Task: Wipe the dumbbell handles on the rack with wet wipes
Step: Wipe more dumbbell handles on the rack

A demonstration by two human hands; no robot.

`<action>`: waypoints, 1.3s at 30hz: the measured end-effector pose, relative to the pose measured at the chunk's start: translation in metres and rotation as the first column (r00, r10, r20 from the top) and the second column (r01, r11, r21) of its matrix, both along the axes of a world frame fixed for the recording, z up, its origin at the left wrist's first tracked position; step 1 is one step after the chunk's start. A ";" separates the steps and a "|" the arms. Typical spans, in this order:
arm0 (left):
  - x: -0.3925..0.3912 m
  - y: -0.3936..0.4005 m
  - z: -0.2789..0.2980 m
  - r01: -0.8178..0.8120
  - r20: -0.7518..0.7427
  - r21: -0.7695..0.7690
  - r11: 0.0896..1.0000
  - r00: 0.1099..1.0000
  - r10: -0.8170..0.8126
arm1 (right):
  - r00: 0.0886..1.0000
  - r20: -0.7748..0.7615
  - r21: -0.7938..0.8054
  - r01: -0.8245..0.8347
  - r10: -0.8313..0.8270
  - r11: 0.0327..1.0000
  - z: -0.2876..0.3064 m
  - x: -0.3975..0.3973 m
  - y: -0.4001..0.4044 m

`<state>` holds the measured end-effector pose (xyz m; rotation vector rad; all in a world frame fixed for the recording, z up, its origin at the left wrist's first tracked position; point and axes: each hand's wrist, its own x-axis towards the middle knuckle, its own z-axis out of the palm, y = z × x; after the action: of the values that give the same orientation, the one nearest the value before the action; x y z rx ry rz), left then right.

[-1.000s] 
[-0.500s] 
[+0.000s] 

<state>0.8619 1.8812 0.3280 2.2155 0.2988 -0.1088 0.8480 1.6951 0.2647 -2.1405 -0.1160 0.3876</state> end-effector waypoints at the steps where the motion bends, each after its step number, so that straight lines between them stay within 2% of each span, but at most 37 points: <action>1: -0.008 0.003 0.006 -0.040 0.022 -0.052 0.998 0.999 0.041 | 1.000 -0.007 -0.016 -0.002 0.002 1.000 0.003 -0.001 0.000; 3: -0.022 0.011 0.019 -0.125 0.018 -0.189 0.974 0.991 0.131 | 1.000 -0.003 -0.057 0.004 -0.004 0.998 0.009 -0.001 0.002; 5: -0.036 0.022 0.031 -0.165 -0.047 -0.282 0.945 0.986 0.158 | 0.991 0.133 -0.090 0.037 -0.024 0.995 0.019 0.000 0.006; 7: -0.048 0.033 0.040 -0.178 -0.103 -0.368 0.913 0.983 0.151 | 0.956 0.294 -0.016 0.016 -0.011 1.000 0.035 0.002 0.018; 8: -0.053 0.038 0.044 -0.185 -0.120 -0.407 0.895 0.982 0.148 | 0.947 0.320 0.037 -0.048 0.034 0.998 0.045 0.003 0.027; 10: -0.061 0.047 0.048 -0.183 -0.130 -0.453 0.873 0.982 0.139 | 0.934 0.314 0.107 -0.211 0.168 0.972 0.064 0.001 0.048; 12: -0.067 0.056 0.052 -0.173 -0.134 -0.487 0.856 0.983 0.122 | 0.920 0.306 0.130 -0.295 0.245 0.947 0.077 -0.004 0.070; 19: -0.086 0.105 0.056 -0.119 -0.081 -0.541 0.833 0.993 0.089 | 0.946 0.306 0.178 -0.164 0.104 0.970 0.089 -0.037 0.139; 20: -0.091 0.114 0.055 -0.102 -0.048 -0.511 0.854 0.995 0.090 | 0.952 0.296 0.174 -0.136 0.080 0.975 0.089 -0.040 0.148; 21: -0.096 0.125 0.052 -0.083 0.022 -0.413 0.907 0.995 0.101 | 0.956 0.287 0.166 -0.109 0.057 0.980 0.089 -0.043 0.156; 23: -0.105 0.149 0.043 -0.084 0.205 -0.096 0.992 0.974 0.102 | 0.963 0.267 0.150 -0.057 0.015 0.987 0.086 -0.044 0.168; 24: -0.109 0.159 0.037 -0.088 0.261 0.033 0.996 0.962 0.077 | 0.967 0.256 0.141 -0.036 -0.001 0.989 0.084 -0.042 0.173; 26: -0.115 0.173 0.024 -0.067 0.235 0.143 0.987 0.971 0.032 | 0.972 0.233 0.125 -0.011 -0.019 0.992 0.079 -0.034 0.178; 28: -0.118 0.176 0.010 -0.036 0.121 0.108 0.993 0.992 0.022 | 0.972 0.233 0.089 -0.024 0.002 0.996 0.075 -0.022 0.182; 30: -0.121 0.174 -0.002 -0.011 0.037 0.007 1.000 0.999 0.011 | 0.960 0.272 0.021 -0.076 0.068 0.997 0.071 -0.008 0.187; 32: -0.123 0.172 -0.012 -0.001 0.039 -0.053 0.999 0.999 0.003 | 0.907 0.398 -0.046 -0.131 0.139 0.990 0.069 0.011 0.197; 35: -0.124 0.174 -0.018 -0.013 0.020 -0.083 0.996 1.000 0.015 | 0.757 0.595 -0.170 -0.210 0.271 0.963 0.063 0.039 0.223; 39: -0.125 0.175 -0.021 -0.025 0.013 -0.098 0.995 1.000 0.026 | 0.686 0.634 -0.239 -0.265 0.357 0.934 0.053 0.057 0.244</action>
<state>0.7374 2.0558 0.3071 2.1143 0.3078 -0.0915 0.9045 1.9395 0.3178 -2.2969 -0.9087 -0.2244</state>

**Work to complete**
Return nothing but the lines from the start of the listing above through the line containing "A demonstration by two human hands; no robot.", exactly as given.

**Reply**
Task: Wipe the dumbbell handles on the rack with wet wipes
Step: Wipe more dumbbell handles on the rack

A demonstration by two human hands; no robot.

The response is now complete.